Spend more than $15,000, it comes out of the landlord’s pocket. Landlords can only raise the rent 2 percent a year to pay for the improvements when before they could raise it 6 percent.

New York also caps the maximum rent increases for rent-controlled tenants. Those are to be set at “the average of the last five Rent Guidelines Board annual rent increases of one-year, rent-stabilized renewals, or at 7.5 percent, whichever is less.”

If a tenant complains about a rent “overcharge,” the court or state Division of Housing and Community can go back six or more years, up from four, looking at rent history to determine if the overcharge was too high.

And that’s for existing tenants. New tenants get protections, too. A New York Times article reports, “Security deposits will be limited to one month’s rent and procedures will be improved to make it easier for renters to get their security deposits back. Tenants who were seen as troublemakers by landlords — perhaps for standing up for their rights — would sometimes end up on blacklists that would be shared among rental agencies. That practice would be banned.” In addition, “[existing] Tenants would be better protected during the eviction process, particularly against retaliatory evictions.” No, there won’t be an official “blacklist,” but landlords can still call other landlords for references.

Look for buildings and units to fall into disrepair because landlords simply can’t get financing to pay for improvements and repairs. A lender has to be able to show that the property owner could get enough more rent to cover the loan payments. No financing, and the rental owner won’t be able to make the improvements. That in turn decreases the value of real estate because unresolved repair problems and deteriorating buildings drive down real estate prices.

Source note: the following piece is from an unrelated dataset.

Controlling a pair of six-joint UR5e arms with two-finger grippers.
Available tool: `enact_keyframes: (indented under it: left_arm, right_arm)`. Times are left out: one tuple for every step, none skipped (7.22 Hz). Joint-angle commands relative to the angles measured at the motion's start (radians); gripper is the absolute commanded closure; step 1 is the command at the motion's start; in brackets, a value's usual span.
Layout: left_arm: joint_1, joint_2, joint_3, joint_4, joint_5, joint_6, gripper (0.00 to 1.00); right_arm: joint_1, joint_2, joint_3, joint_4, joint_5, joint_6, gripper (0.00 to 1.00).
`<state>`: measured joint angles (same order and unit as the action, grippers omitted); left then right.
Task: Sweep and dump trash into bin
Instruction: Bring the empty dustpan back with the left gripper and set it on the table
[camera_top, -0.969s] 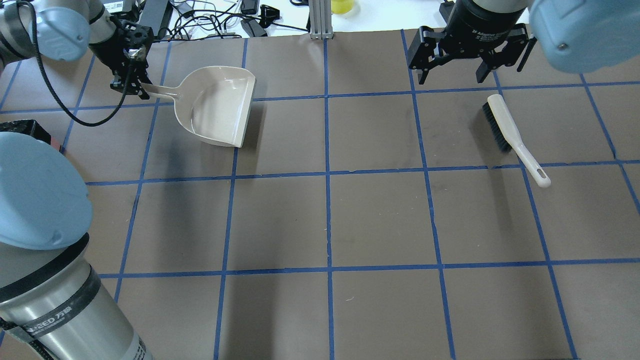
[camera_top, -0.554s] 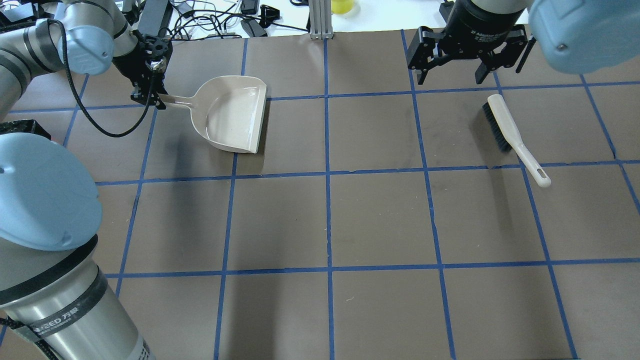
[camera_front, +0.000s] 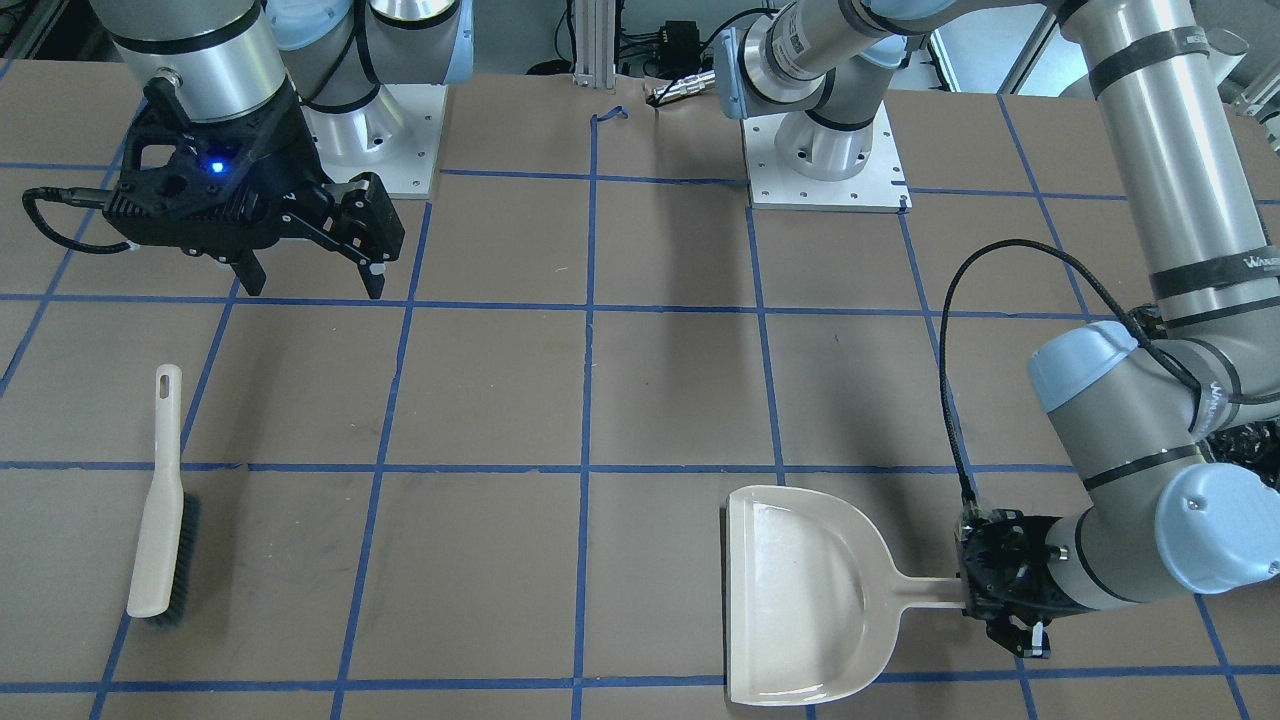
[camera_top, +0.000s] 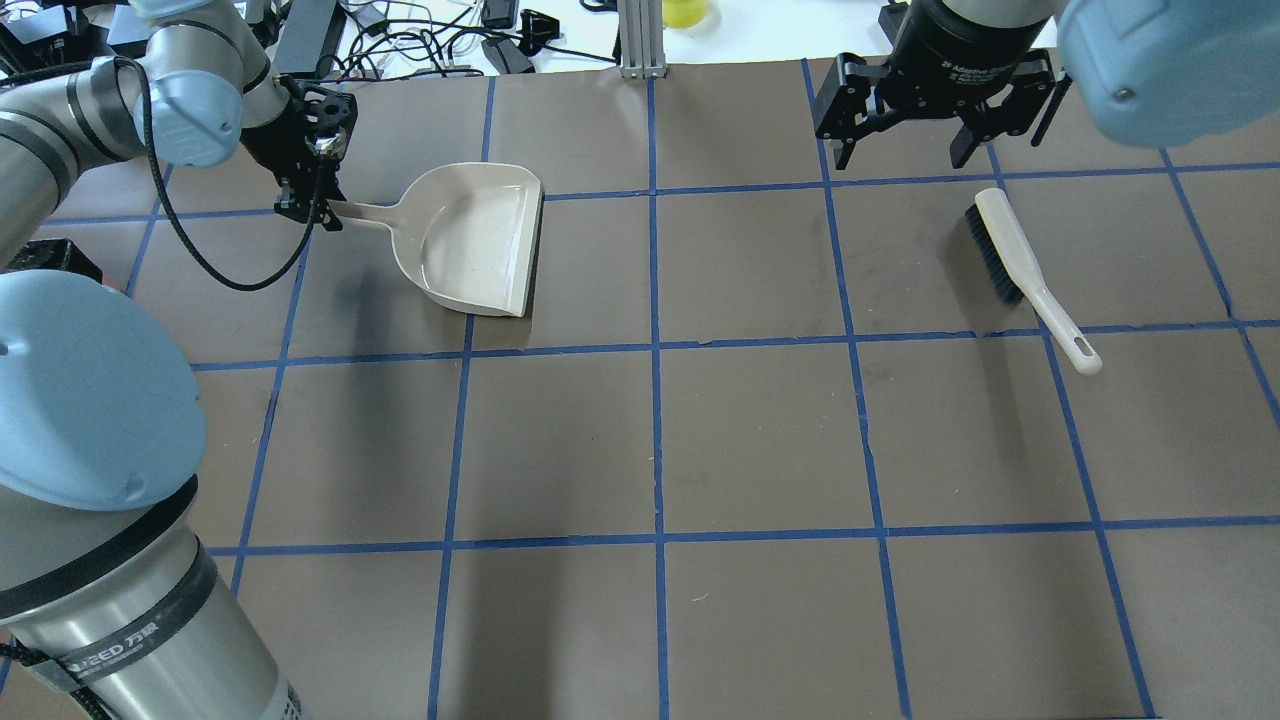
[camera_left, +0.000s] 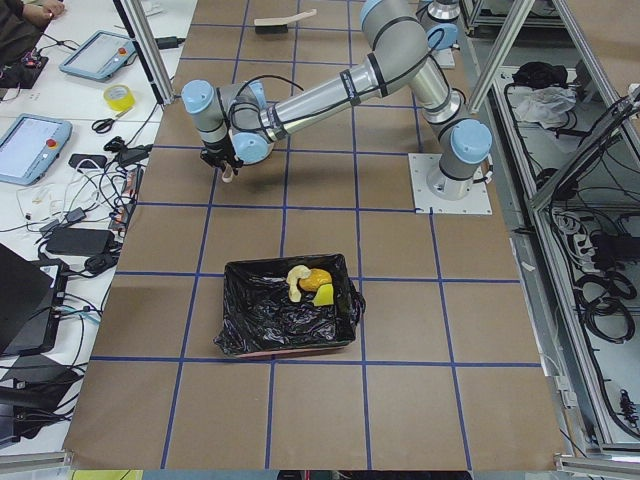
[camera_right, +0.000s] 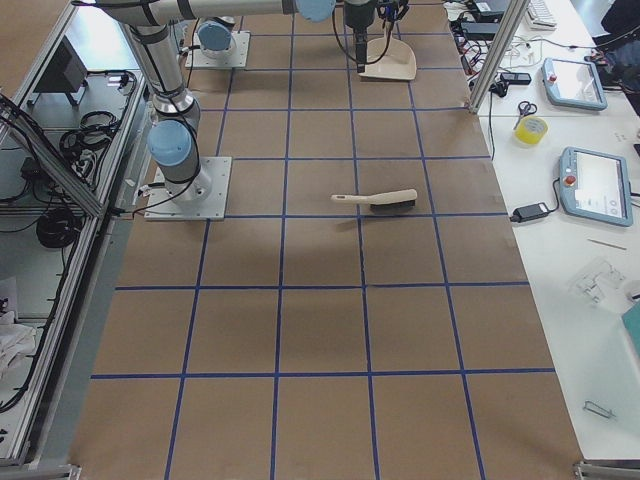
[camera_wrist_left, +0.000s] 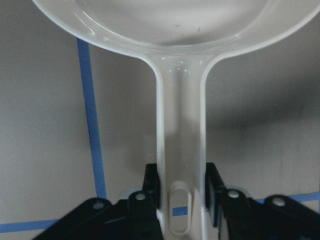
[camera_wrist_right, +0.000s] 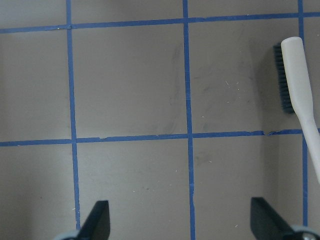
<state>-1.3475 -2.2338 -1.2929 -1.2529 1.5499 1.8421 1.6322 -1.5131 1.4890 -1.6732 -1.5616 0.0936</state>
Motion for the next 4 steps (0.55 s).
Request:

The regulations will hit the “mom-and-pop landlords hardest because many of them are surviving month to month. Any inability to raise rents appropriately can result in their simply abandoning their properties as has happened in the past. A coalition of four real estate groups, the Taxpayers for an Affordable New York, said, “This legislation fails to address the city’s housing crisis, and will lead to disinvestment in the city’s private sector rental stock, consigning hundreds of thousands of rent-regulated tenants to living in buildings that are likely to fall into disrepair.”

What’s just as bad is that if a property owner wants to move into his or her own property or have a family member move in, he or she may not be able to because only one “owner use” conversion is permitted.

As if that isn’t enough, there’s more, though not so egregious, that is easy to find by doing a search for New York rent laws.

That’s just New York. Landlords are the targets of recent restrictive legislation in other states, as well.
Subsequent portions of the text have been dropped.